President Joe Biden visited New York to announce funding for a critical early phase of the Hudson Tunnel Project and Mega grants for other major infrastructure projects across the country.
The Mega grant program, created by the Bipartisan Infrastructure Law, funds projects that are too large or complex for traditional funding programs. Eligible projects include highway, bridge, freight, port, passenger rail and public-transportation projects that are a part of one of the other project types.
The Mega program will invest a total of $5 billion through 2026 to help rebuild the United States’ infrastructure for the benefit of residents now and for generations to come.
Nearly $1.2 billion will be invested from the infrastructure law’s new National Infrastructure Project Assistance discretionary grant program (Mega) for nine projects across the country.
These infrastructure investments will create good-paying jobs – including union jobs and jobs that do not require a college degree.

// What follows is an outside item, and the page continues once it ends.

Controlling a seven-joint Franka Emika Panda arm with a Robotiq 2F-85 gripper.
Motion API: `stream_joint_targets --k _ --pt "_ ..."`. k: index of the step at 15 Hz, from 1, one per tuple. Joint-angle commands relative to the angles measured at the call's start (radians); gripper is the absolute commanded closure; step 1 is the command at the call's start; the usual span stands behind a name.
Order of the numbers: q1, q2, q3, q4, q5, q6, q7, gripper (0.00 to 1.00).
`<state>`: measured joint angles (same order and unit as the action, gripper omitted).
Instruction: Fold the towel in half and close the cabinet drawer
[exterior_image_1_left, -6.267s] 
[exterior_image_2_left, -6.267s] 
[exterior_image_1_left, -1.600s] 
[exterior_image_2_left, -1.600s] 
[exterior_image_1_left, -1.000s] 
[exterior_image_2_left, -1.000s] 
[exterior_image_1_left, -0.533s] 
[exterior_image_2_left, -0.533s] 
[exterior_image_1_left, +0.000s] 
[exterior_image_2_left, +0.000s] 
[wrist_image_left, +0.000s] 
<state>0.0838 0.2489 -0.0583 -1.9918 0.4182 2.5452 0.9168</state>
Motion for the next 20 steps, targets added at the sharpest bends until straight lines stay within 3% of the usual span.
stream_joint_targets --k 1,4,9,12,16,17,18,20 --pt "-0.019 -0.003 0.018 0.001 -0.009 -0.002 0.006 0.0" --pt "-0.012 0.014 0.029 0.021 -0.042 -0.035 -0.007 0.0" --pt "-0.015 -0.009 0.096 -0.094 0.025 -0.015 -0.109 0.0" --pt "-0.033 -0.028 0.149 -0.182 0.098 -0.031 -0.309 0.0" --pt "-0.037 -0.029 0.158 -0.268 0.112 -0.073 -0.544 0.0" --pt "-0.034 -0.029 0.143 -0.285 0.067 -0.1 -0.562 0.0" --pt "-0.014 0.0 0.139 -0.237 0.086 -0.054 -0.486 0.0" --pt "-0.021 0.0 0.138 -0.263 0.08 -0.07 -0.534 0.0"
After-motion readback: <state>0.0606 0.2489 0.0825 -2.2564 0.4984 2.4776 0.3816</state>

The projects will grow the economy, strengthen supply chains, improve mobility for residents and make our transportation systems safer for all users, according to the Administration.
The biggest infrastructure investment is the Hudson Tunnel Project. The overall Hudson Tunnel Project is a more than $16 billion investment that will improve resilience, reliability and redundancy for New Jersey Transit (NJ Transit) and Amtrak train service between New York and New Jersey.

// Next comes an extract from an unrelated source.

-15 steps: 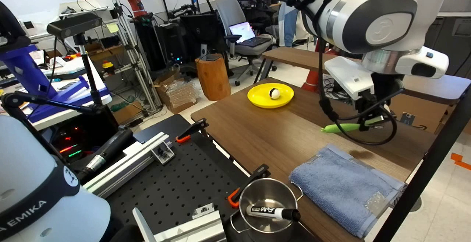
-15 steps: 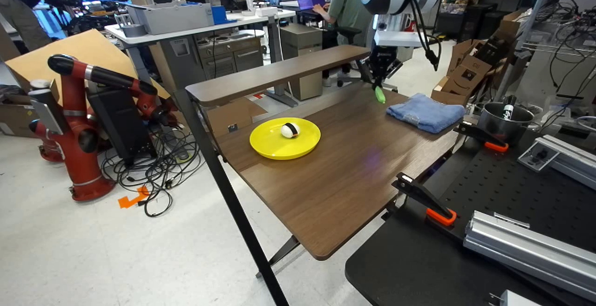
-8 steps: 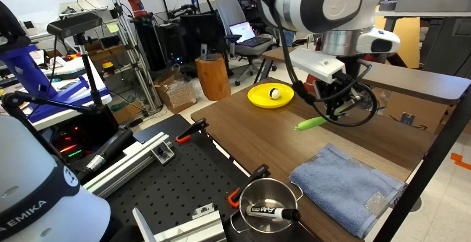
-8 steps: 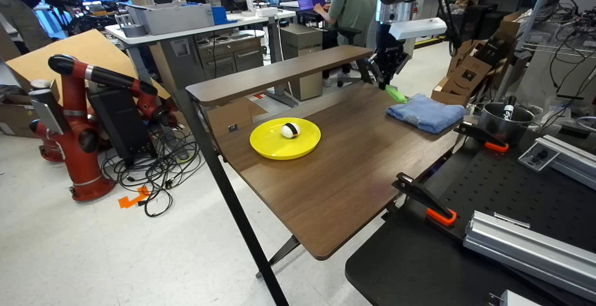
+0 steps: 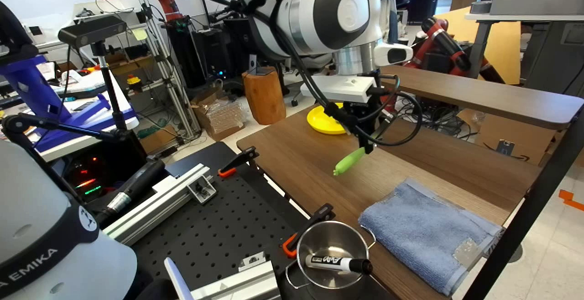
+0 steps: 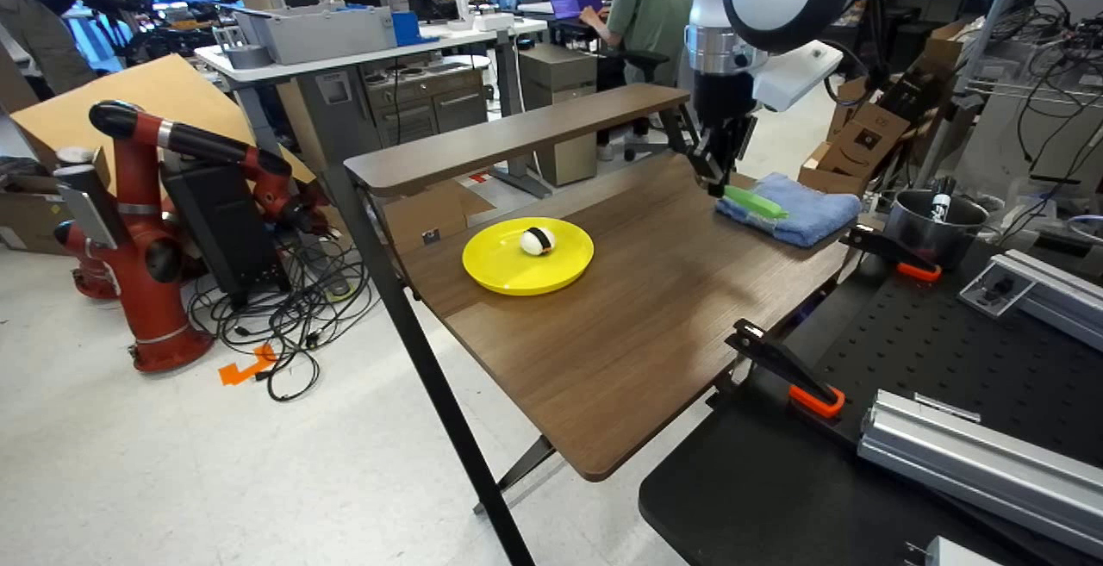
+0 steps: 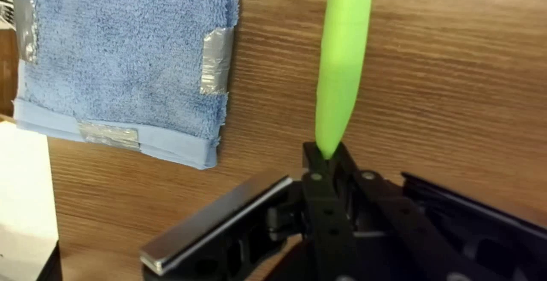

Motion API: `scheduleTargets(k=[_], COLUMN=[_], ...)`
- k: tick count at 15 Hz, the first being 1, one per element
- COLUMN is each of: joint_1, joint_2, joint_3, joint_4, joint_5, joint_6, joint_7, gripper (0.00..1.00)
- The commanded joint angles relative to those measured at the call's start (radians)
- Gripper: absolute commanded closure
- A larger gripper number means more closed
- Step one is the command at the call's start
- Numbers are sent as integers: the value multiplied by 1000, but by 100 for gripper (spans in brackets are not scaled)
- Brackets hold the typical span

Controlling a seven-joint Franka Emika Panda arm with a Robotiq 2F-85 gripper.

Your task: Move the spoon to the left

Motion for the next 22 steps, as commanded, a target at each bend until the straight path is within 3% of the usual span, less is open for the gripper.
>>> scheduleTargets(k=[1,6,11,16,17,22], joint_1=[55,126,140,137,101,59], joint_2=[-49,-76,-123,-129,-126,-113], joint_3=[-38,-56,-19,52,103,217], joint_4=[-80,-124,-180,-190,-188,-202], joint_5=[-147,-355,-510,-535,-534,-487], joint_6=[80,101,96,82,71,58], joint_7=[-26,-32,-100,-273,-314,-561], gripper=[98,98,98,98,98,98])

The project will reduce commute times for NJ Transit riders, enhance Amtrak reliability on the Northeast Corridor (NEC), and support the northeast regional economy. Amtrak expects the Hudson Tunnel Project will result in 72,000 direct and indirect jobs during construction with union partnerships for job training.

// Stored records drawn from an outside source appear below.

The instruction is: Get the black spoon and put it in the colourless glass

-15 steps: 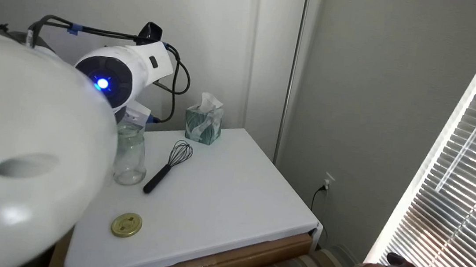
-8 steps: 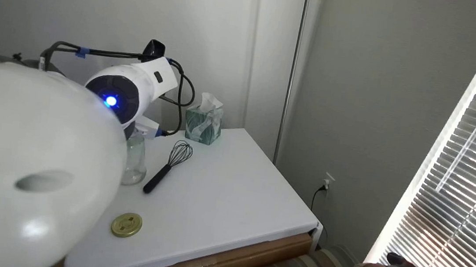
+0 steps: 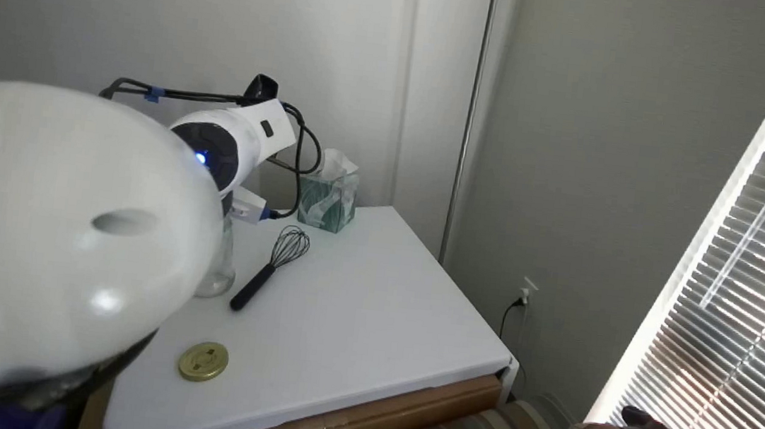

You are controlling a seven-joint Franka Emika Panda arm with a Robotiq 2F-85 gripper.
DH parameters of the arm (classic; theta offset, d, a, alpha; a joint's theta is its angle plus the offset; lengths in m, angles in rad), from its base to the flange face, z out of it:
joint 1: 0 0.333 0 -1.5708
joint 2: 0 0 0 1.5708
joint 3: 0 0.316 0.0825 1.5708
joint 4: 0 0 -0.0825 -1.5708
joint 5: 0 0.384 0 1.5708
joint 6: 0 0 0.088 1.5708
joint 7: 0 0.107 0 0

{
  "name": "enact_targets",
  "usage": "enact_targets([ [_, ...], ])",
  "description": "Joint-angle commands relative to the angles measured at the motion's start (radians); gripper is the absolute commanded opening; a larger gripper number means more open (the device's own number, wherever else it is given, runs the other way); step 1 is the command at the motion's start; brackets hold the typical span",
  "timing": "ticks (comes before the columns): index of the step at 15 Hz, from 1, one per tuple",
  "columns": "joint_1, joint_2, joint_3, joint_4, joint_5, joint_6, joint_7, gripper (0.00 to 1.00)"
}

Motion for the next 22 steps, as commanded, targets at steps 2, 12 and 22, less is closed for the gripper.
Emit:
enact_targets([
  [2, 0.03, 0.0, -0.019, 0.021, 0.033, 0.0, -0.023, 0.03],
  [12, -0.003, 0.001, -0.062, -0.012, 0.021, 0.0, -0.044, 0.03],
  [22, -0.019, 0.001, -0.104, -0.04, 0.025, 0.0, -0.08, 0.03],
])
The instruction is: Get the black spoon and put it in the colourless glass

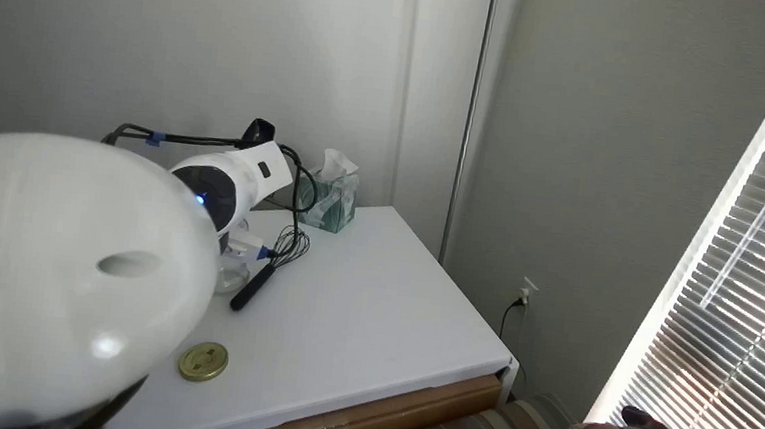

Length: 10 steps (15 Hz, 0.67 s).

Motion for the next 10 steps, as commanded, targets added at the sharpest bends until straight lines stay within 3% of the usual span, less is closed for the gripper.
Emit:
enact_targets([
  [1, -0.026, 0.0, -0.004, -0.034, 0.012, 0.0, -0.044, 0.03],
  [10, -0.083, 0.0, 0.017, -0.049, 0.007, 0.001, -0.075, 0.03],
])
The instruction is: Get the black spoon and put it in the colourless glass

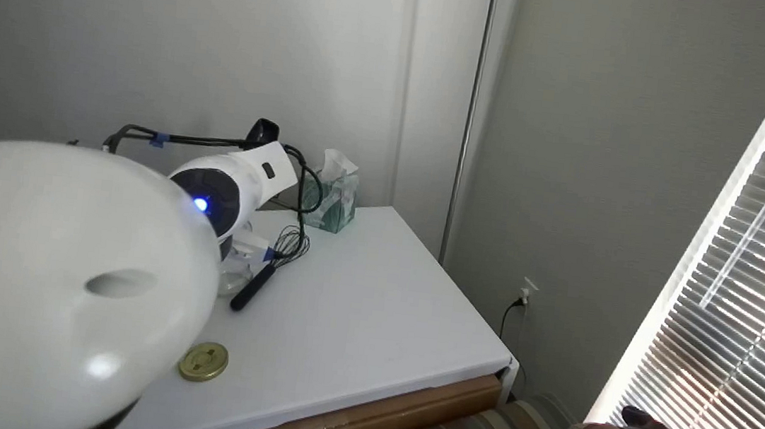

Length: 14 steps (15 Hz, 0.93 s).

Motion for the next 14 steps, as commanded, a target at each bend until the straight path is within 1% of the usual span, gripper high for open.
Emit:
enact_targets([
  [1, -0.07, 0.0, 0.016, -0.046, 0.007, 0.0, -0.052, 0.03],
  [5, -0.115, 0.0, 0.022, -0.079, 0.007, 0.0, -0.073, 0.03],
  [6, -0.122, 0.0, 0.024, -0.089, 0.008, 0.0, -0.078, 0.12],
  [7, -0.13, 0.0, 0.025, -0.1, 0.008, 0.0, -0.082, 0.12],
  [9, -0.14, 0.0, 0.028, -0.12, 0.006, 0.0, -0.092, 0.24],
  [10, -0.142, 0.0, 0.029, -0.13, 0.006, 0.0, -0.099, 0.39],
  [11, -0.146, 0.0, 0.03, -0.139, 0.006, 0.0, -0.104, 0.47],
  [12, -0.149, 0.0, 0.031, -0.146, 0.006, 0.0, -0.108, 0.59],
  [14, -0.153, 0.0, 0.035, -0.158, 0.009, 0.0, -0.116, 0.73],
])
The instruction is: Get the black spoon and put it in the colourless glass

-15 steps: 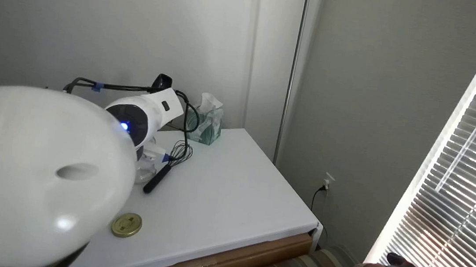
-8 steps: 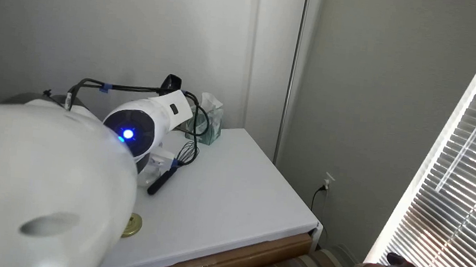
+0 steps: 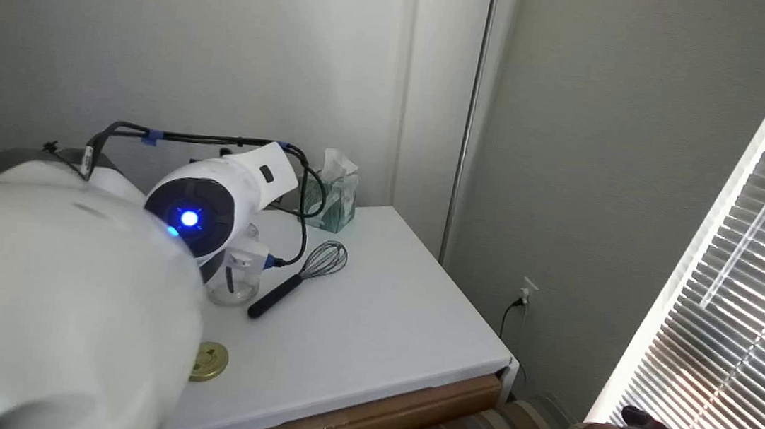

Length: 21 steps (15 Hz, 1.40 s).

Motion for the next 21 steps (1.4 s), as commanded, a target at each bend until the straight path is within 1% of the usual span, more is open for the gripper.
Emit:
enact_targets([
  [1, -0.04, 0.0, 0.018, -0.053, 0.009, 0.0, -0.048, 0.8],
  [3, -0.045, 0.0, 0.029, -0.056, 0.012, 0.0, -0.05, 0.93],
  [4, -0.047, 0.0, 0.035, -0.057, 0.011, 0.0, -0.049, 0.98],
  [5, -0.046, 0.0, 0.039, -0.056, 0.017, 0.0, -0.052, 1.0],
  [7, -0.021, -0.013, 0.027, -0.054, 0.052, 0.0, -0.083, 1.0],
  [9, 0.0, -0.082, 0.022, -0.063, 0.085, -0.001, -0.083, 1.0],
  [12, 0.029, -0.179, 0.031, -0.062, 0.158, -0.001, -0.124, 1.0],
  [15, 0.066, -0.324, 0.038, -0.064, 0.272, -0.001, -0.146, 1.0],
  [17, 0.105, -0.434, 0.026, -0.057, 0.383, -0.001, -0.167, 1.0],
  [21, 0.207, -0.648, -0.016, -0.057, 0.67, -0.001, -0.229, 1.0],
])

The Hudson Tunnel Project includes a $292 million Mega grant to Amtrak for Hudson Yards Concrete Casing, Section 3. It will also rehabilitate the old North River Tunnel; build a new tunnel beneath the Palisades, the Hudson River, and the waterfront area in Manhattan; construct new surface alignment from Secaucus to the new tunnel portal in North Bergen; construct ventilation shafts and fan plants in New Jersey and New York; and make track modifications near Penn Station. When the project is done, the redundant capacity provided by a second tunnel will mean fewer delays and less risk for catastrophic disruption.
The project is part of the larger Gateway Program, which envisions expanding and rebuilding the rail line between Newark, New Jersey and New York City through a number of projects, including the new Portal North Bridge, which broke ground last year and is supported by $900 million in federal funding.
- $250 million for the Brent Spence Bridge connecting Kentucky and Ohio, part of a total investment of $1.6 Billion from the infrastructure law to build a new companion bridge and rehab an existing bridge along a major freight corridor on I-75. Earlier this month, the President and Senate Minority Leader Mitch McConnell (R-Ky.) visited the Brent Spence Bridge to announce this funding.
- $150 million to the Louisiana Department of Transportation for the Calcasieu River Bridge Replacement, which will increase capacity on a critical stretch of Interstate 10 which is an important freight route.
- $117 million to the Metra Commuter Railroad in Illinois to make improvements on the Metra Union Pacific-North line on a two-mile corridor from the Addison to Fullerton rail bridges, replacing approximately 11 bridges, 4 miles of track structure, and more than 1.75 miles of retaining walls along Metra’s UP-N line.
- $110 to the North Carolina Department of Transportation to replace the Alligator River Bridge on U.S. Highway 64 with a modern high-rise fixed span bridge along the primary east-west route in northeastern North Carolina between I-95 and the Outer Banks.
- $85 million to the Oklahoma Department of Transportation for I-44 and US-75 improvements along a critical urban freight corridor near Tulsa, including vehicular, pedestrian and bicycle infrastructure improvements.
- $78 million to the City of Philadelphia to make improvements along approximately 12.3 miles of Roosevelt Boulevard, from North Broad Street to the Bucks County line including making traffic signal upgrades, constructing intersection and roadway reconfigurations, constructing median barriers and pedestrian refuge islands, making corridor access management improvements, constructing complete streets improvements for accessibility, pedestrian, and bicycle improvements, as well as installing new business access and transit lanes.
- $60 million to the Mississippi Department of Transportation to widen I-10 in Harrison and Hancock counties along a major freight corridor of regional significance.
- $30 million to the California Department of Transportation (Santa Cruz County) for the Watsonville-Cruz Multimodal Corridor Program which will construct approximately 2.5 miles of State Route 1 auxiliary lanes and a Bus on Shoulder facility between Freedom Boulevard and State Park Drive, construct approximately 1.25 miles of the New Coastal Rail Trail within Santa Cruz Branch Rail Line right-of-way, and fund the purchase of four new zero-emission buses.